0

I'm trying to go through a bunch of text files twice to look for two different values. However, the seek $fh, 0, 0 doesn't seem to work. Why?

Please help

My codes:

 use strict;
 use warnings;
 ...
 read_in_data_employer();
 read_in_data_union();
 process_files ($FileFolder);
 close $FileHandle;
 ...
 sub process_files
 {
         opendir (DIR, $FileFolder)
                 or die "Unable to open $FileFolder: $!";
         my @files = grep { /.pdf.txt/ } readdir (DIR);
         closedir (DIR);
         @files = map { $FileFolder . '/' . $_ } @files;
         foreach my $file (@files)
         {
                 open (my $txtfile, $file) or die "error opening $file\n";
                 print "$file";
                 LookForEmployer:
                 {
                         print $FileHandle "\t";
                         while (my $line=<$txtfile>)
                         {
                                 foreach (@InputData_Employers)
                                 {
                                         if ($line =~ /\Q$_/i)
                                         {
                                                 print $FileHandle "$_";
                                                 last LookForEmployer;
                                         }
                                 }
                         }
                 }
                 seek ($txtfile, 0, 0);
                 LookForUnion:
                 {
                         print $FileHandle "\t";
                         while (my $line=<$txtfile>)
                         {
                                 print "$.\n";
                                 foreach (@InputData_Unions)
                                 {
                                         if ($line =~ /\Q$_/i)
                                         {
                                                 print $FileHandle "$_";
                                                 last LookForUnion;
                                         }
                                 }
                         }
                 }
                 close $txtfile
         }
 }

Output:

>perl "test.pl" test "employers.txt" "unions.txt" output.txt
test/611-2643-03 (801-0741).pdf.txt12
13
14
15
16
17
18
19
20
21
22
test/611-2643-05 (801-0741).pdf.txt
7
8
9
10
11
12
test/611-2732-21 (805-0083).pdf.txt
2
3
4
5
6
7
8
test/611-2799-17 (801-0152).pdf.txt
6
7
8
9
10
11
12
13
14

Thanks

ikegami
  • 367,544
  • 15
  • 269
  • 518
  • 3
    What do you mean by "*`seek $fh, 0, 0` doesn't seem to work*"? Please explain why you think `seek` failed.

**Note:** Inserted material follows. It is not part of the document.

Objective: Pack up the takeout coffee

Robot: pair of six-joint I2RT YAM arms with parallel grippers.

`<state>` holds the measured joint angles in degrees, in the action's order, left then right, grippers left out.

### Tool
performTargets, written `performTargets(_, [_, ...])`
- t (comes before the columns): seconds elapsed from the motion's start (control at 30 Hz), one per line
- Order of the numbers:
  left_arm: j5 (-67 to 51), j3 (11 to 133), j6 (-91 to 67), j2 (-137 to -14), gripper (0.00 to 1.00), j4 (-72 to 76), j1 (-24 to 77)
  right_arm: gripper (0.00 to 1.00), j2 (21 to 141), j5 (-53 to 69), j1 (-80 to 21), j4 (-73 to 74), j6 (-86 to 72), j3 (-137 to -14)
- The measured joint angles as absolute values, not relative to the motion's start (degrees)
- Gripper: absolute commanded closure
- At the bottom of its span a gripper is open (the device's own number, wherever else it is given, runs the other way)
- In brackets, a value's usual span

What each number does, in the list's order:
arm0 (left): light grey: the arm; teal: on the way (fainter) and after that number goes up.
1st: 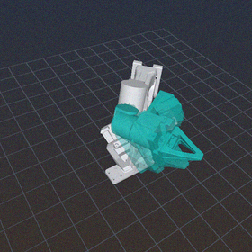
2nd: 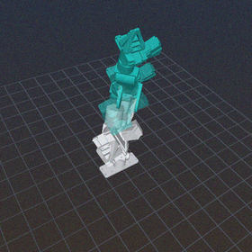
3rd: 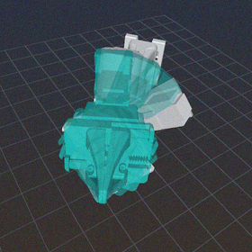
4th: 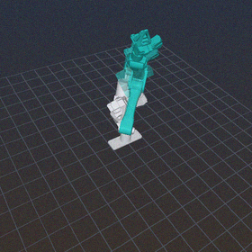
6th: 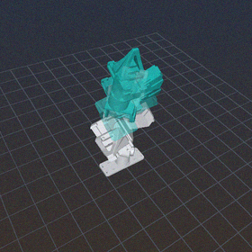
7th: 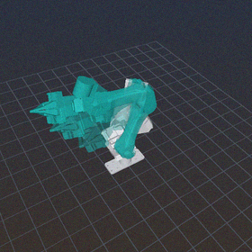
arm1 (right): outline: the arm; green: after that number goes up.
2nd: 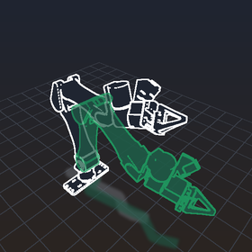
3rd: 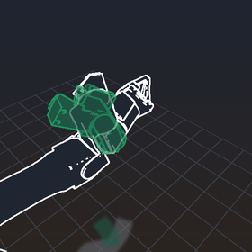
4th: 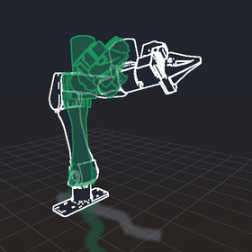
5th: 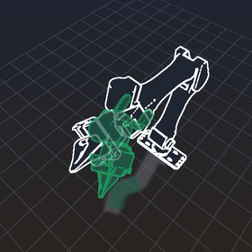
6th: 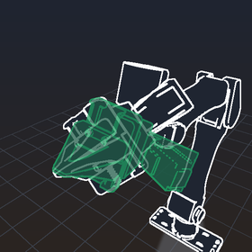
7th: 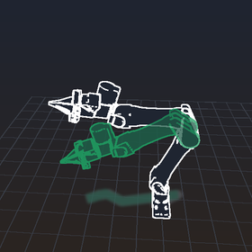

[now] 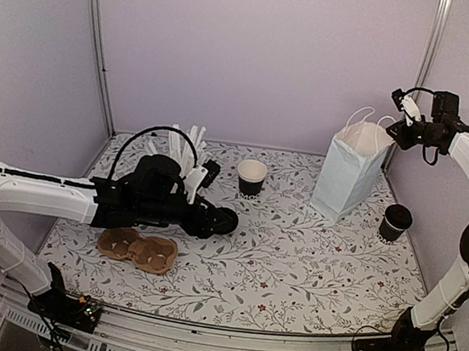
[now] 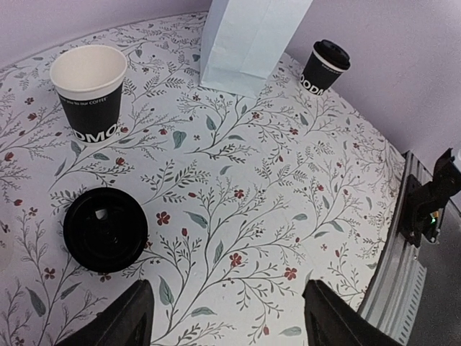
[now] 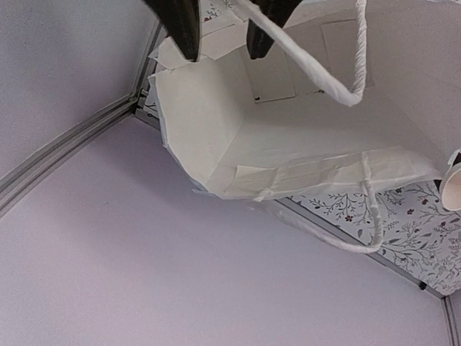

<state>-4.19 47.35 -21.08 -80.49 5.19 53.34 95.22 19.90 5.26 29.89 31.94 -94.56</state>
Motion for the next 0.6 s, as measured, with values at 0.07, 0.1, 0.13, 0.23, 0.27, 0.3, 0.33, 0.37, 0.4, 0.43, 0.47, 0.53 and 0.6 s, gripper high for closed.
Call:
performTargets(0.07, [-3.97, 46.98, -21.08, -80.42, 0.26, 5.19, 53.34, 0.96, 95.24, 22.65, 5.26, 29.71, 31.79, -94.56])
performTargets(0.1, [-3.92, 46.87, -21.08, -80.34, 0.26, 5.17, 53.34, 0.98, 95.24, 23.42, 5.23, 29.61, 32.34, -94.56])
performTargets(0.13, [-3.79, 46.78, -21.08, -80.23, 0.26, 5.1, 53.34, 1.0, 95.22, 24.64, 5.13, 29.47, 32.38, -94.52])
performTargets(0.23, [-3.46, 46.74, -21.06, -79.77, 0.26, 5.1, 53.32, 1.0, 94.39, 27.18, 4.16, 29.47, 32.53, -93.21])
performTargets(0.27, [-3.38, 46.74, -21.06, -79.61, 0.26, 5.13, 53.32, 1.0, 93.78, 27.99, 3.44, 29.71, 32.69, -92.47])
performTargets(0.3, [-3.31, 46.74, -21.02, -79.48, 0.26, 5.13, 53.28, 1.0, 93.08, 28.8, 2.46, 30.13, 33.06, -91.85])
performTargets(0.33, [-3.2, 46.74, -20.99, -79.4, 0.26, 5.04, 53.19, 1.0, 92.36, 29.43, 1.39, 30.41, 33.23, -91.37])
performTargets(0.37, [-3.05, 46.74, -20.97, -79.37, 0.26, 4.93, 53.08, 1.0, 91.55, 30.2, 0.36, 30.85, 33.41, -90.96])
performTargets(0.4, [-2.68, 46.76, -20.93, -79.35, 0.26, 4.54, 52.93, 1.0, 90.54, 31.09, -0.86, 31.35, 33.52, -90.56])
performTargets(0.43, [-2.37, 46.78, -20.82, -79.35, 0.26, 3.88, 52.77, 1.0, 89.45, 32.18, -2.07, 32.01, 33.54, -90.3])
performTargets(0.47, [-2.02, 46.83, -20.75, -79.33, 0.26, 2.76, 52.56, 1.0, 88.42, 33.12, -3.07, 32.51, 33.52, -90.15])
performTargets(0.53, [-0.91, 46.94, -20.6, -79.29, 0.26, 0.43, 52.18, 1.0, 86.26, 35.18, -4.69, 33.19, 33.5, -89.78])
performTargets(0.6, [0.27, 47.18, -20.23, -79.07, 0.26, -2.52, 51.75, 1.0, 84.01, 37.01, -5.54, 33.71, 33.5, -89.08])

Don't make us do work for nothing! – ikegami Aug 16 '18 at 13:30
  • 3
    If you wonder why seek failed, check for errors! `seek(...) or die("seek: $!\n");` – ikegami Aug 16 '18 at 13:30
  • 3
    Tip: Don't use global variables for nothing! Change `opendir(DIR, ... )` to `opendir(my $DIR, ...)` – ikegami Aug 16 '18 at 13:30
  • 2
    `$.` isn't every useful if you `seek` around. It simply counts the number of times `<>` returned. (It's not like files have an index of lines.) – ikegami Aug 16 '18 at 13:33
  • hi ikegami.I tried adding seek $txtfile, 0, 0 or die "Can't seek $txtfile: $!";; No error – Vincent Lin Aug 16 '18 at 14:30
  • You skipped over the first and more important part of my comment, which I now repeat: What makes you think `seek` isn't working? – ikegami Aug 16 '18 at 14:31
  • i thought $. gives me the line numbers and the output shows the second loop didn't start at line 1 as it should if seek works – Vincent Lin Aug 16 '18 at 14:32

1 Answers1

1

Files don't have line numbers. They don't even have lines. Files just have bytes. That means you can't just ask the system "What line of the file is at this position?"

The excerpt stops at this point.